Dataset items:
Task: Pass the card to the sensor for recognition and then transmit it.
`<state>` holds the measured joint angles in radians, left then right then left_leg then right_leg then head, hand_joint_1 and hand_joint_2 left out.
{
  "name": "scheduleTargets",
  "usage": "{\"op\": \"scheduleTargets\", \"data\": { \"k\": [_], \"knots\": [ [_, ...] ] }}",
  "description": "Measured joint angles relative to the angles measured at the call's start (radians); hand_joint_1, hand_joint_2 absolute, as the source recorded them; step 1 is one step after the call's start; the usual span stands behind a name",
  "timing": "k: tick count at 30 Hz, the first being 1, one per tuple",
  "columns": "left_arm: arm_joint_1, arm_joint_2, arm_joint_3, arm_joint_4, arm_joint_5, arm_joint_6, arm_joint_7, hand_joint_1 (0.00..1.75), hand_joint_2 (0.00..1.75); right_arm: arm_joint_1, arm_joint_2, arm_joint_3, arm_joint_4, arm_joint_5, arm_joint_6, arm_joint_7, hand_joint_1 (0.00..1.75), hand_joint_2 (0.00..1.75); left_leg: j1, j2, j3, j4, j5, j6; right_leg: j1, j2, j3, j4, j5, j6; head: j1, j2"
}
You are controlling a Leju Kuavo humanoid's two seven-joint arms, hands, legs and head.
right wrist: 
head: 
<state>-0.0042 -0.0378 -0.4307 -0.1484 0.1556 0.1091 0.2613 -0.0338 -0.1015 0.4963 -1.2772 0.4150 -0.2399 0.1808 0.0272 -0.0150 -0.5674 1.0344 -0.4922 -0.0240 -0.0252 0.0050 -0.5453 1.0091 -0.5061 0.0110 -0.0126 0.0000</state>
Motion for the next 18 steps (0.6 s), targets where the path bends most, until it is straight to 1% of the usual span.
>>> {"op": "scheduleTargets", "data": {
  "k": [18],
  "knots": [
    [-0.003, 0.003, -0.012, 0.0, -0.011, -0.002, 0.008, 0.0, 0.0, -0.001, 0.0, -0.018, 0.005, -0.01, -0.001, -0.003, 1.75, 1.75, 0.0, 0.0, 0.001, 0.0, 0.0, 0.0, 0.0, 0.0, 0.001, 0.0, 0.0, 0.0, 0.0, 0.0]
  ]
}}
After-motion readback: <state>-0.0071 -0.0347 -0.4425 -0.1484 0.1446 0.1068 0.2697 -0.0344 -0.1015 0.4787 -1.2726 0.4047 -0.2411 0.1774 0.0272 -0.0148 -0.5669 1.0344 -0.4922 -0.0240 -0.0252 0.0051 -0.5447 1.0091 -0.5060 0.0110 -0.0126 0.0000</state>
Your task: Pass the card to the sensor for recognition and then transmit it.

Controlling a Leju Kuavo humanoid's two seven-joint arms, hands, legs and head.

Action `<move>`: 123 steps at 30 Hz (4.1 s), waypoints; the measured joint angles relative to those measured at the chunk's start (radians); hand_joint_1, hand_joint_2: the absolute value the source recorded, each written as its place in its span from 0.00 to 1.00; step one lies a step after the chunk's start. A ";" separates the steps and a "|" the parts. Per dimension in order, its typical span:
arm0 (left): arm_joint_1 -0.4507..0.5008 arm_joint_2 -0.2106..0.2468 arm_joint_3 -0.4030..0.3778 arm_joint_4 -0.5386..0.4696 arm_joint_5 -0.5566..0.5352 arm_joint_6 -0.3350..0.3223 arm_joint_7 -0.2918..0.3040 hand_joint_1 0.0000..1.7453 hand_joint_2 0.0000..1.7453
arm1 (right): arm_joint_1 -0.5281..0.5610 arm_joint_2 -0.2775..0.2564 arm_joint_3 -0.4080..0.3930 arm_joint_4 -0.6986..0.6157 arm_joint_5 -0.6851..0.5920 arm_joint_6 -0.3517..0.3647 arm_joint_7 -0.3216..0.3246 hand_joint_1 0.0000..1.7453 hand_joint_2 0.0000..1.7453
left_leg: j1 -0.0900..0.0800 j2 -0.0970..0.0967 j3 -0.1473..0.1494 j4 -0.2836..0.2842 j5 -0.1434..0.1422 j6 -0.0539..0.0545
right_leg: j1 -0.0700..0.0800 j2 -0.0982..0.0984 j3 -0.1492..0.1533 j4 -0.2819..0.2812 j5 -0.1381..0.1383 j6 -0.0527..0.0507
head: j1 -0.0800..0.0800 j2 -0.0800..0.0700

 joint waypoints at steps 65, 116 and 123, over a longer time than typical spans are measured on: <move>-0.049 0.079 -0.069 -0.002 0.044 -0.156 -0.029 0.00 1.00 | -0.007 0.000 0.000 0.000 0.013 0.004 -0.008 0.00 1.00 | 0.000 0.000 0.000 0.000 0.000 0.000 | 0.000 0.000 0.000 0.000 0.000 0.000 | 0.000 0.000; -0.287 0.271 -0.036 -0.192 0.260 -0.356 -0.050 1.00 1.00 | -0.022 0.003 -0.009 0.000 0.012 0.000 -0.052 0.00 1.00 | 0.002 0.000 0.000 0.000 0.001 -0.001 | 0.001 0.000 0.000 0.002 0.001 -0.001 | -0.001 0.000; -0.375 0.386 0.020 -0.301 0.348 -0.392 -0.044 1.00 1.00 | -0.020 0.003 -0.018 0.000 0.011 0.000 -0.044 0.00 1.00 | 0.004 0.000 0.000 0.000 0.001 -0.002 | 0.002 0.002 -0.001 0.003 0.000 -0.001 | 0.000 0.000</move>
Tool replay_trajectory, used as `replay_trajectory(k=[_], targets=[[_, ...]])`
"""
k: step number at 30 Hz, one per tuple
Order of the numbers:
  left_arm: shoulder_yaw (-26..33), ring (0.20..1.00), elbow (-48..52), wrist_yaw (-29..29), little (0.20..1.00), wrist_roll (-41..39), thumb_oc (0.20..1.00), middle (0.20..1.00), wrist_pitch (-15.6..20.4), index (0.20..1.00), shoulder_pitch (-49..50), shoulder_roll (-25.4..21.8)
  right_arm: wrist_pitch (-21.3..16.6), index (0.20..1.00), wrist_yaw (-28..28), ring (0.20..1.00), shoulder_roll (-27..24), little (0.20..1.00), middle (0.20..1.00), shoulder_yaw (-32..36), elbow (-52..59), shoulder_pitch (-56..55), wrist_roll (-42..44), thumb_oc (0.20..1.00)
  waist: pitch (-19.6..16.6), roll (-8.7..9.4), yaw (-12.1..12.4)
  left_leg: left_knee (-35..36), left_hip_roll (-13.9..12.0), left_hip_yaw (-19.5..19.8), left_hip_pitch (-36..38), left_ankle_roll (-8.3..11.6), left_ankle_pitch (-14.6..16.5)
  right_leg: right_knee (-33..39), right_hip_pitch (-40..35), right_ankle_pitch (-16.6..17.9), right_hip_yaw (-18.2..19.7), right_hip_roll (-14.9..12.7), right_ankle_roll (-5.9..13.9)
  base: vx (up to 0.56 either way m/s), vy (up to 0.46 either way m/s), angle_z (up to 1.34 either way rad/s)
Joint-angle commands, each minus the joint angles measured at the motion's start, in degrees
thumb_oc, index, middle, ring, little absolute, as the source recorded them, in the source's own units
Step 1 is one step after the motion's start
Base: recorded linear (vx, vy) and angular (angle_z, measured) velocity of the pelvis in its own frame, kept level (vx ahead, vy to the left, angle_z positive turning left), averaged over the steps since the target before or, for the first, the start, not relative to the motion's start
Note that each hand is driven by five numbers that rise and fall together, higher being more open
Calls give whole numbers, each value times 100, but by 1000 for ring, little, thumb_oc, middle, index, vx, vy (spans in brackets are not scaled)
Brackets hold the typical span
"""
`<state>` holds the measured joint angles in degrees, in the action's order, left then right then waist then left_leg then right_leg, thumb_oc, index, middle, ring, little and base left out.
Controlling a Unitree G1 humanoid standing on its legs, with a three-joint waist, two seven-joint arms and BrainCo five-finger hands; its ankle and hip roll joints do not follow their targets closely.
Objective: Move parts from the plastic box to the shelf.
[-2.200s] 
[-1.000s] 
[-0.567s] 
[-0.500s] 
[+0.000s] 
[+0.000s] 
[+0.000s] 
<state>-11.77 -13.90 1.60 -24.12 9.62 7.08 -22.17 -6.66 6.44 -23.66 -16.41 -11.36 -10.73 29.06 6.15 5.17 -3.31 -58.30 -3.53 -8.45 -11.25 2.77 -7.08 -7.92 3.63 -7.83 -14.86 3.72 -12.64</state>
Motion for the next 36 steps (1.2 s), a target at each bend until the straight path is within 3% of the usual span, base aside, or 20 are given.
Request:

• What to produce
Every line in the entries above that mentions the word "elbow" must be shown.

• Solution for this task
  left_arm: shoulder_yaw (-26..33), ring (0.20..1.00), elbow (-48..52), wrist_yaw (-29..29), little (0.20..1.00), wrist_roll (-41..39), thumb_oc (0.20..1.00), middle (0.20..1.00), wrist_pitch (-15.6..20.4), index (0.20..1.00), shoulder_pitch (-49..50), shoulder_roll (-25.4..21.8)
  right_arm: wrist_pitch (-21.3..16.6), index (0.20..1.00), wrist_yaw (-28..28), ring (0.20..1.00), shoulder_roll (-27..24), little (0.20..1.00), middle (0.20..1.00), shoulder_yaw (-32..36), elbow (-52..59), shoulder_pitch (-56..55), wrist_roll (-42..44), thumb_oc (0.20..1.00)

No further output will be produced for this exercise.